= Trevor Harrison =

British actor (born 1957)

Trevor Harrison (born 16 March 1957) is an English actor best known for his role as Eddie Grundy in the BBC Radio 4 soap opera, The Archers.

==Early life ==
Harrison was born in Stourbridge, Worcestershire on 16 March 1957. He was educated at the Grange secondary modern school in Stourbridge. Seeing Richard Harris in the film Camelot inspired him to become an actor, and he succeeded in getting an audition at Birmingham Theatre School. There, under Mary Richards, he thrived and when he left at the age of 18 he worked in a company touring schools and appeared in Rep in Birmingham and Coventry.

==Career ==
His television credits include In A Land of Plenty (2001), Get Some In!, Hazell and Stig of the Dump.

He also appeared for several months in Crossroads, toured with theatres, appeared in pantomime and also had his own show on the local radio station, BBC Hereford & Worcester.

In addition to his role in The Archers, he has acted in several radio plays on BBC Radio 3 and Radio 4. In 2001, was in the Radio 4 drama Cool Water Murder. He has also presented on BBC national and local radio.

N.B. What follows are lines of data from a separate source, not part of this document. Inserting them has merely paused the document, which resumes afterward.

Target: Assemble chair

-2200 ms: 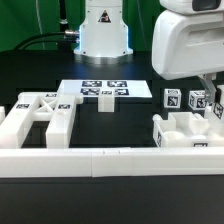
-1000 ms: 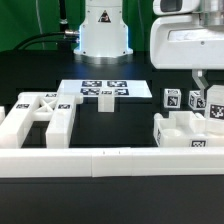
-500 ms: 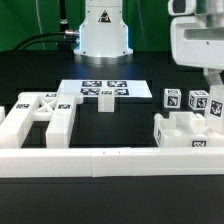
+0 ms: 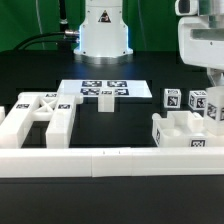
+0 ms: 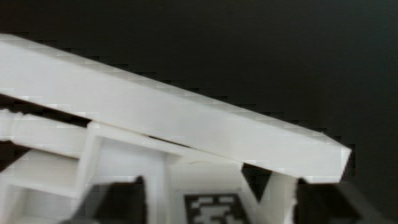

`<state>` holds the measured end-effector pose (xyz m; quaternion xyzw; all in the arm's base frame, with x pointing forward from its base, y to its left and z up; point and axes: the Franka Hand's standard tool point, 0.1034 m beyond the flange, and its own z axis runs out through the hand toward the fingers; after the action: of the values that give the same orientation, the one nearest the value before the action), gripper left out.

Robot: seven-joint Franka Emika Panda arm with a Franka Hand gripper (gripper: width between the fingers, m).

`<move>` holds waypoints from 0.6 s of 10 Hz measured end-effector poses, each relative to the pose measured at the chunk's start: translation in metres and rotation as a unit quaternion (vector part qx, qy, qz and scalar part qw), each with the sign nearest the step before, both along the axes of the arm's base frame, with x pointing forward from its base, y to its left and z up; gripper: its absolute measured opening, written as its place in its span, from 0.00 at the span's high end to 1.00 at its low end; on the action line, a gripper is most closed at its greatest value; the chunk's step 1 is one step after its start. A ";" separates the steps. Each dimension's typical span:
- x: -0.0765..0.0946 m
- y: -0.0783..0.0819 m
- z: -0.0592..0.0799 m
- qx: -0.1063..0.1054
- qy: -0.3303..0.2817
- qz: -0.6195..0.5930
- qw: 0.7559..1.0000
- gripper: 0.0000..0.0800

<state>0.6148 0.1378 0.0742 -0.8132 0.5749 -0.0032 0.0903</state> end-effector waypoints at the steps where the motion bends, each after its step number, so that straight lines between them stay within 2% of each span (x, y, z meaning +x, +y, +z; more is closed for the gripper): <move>1: -0.001 -0.007 0.003 -0.006 0.001 0.059 0.998 0.27; 2: 0.002 -0.012 0.007 -0.012 -0.010 0.116 0.993 0.27; 3: 0.001 -0.011 0.006 -0.016 -0.015 0.152 0.988 0.20; 5: 0.001 -0.011 0.005 -0.023 -0.025 0.225 0.974 0.19; 6: 0.000 -0.013 0.004 -0.032 -0.031 0.293 0.955 0.19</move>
Offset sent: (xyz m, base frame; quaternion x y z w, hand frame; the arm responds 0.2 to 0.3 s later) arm 0.0000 0.0000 0.0000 0.0000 0.0000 -0.1938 0.9810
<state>0.6149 0.1245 0.0786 -0.9480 0.3077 -0.0203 0.0785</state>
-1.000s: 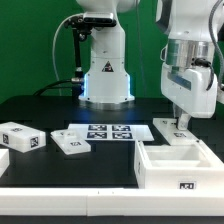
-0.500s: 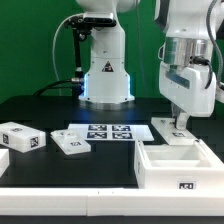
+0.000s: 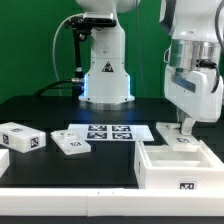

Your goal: Assemble cabinet

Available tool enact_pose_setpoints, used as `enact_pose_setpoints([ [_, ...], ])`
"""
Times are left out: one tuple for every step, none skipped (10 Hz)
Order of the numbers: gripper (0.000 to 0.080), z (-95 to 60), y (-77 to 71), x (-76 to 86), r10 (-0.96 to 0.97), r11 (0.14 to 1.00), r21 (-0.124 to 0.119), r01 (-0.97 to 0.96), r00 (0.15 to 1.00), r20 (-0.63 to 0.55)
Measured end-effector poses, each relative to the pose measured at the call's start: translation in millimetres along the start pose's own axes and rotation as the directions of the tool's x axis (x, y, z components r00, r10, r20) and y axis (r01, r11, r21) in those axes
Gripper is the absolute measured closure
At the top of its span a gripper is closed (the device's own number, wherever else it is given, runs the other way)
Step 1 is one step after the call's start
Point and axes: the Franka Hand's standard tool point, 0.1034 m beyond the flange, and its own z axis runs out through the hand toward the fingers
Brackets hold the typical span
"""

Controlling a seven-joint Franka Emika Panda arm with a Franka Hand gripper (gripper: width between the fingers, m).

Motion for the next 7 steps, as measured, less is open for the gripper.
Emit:
enact_pose_setpoints([
  [0.0735, -0.2, -0.4, 1.2, -0.002, 1.0, 0.001, 0.002, 1.0, 0.0],
  [0.0735, 0.5, 0.1, 1.0, -0.003, 1.0, -0.001, 0.003, 1.0, -0.002],
  [0.0735, 0.6, 0.2, 1.0, -0.003, 1.0, -0.001, 0.003, 1.0, -0.002],
  [0.0735, 0.7, 0.2, 1.0, -0.004, 1.0, -0.001, 0.004, 1.0, -0.002],
  [0.0735, 0.9, -0.9, 1.0, -0.003, 1.0, 0.0, 0.003, 1.0, -0.003],
  [0.0735, 1.4, -11.1, 1.3, -0.003, 1.0, 0.012, 0.003, 1.0, -0.009],
  [0.0735, 1.9, -26.6, 2.8, -0.002, 1.0, 0.029, 0.002, 1.0, -0.018],
])
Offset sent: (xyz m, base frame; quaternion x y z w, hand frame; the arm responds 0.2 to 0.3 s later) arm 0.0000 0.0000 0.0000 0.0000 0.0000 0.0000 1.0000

Harrison has made a number of records in the guise of Eddie Grundy, and in the summer of 1996 released The World of Eddie Grundy by Trevor Harrison on Demon Records. In 2001, The Archers 50th anniversary year, he was made an MBE for his services to radio drama, particularly for his role in The Archers.

==Personal life ==
Harrison and his wife Annette, a civilian police worker, live in south Worcestershire. He is a keen birdwatcher and carries his binoculars and field guide with him everywhere.

He was awarded the MBE in 2001.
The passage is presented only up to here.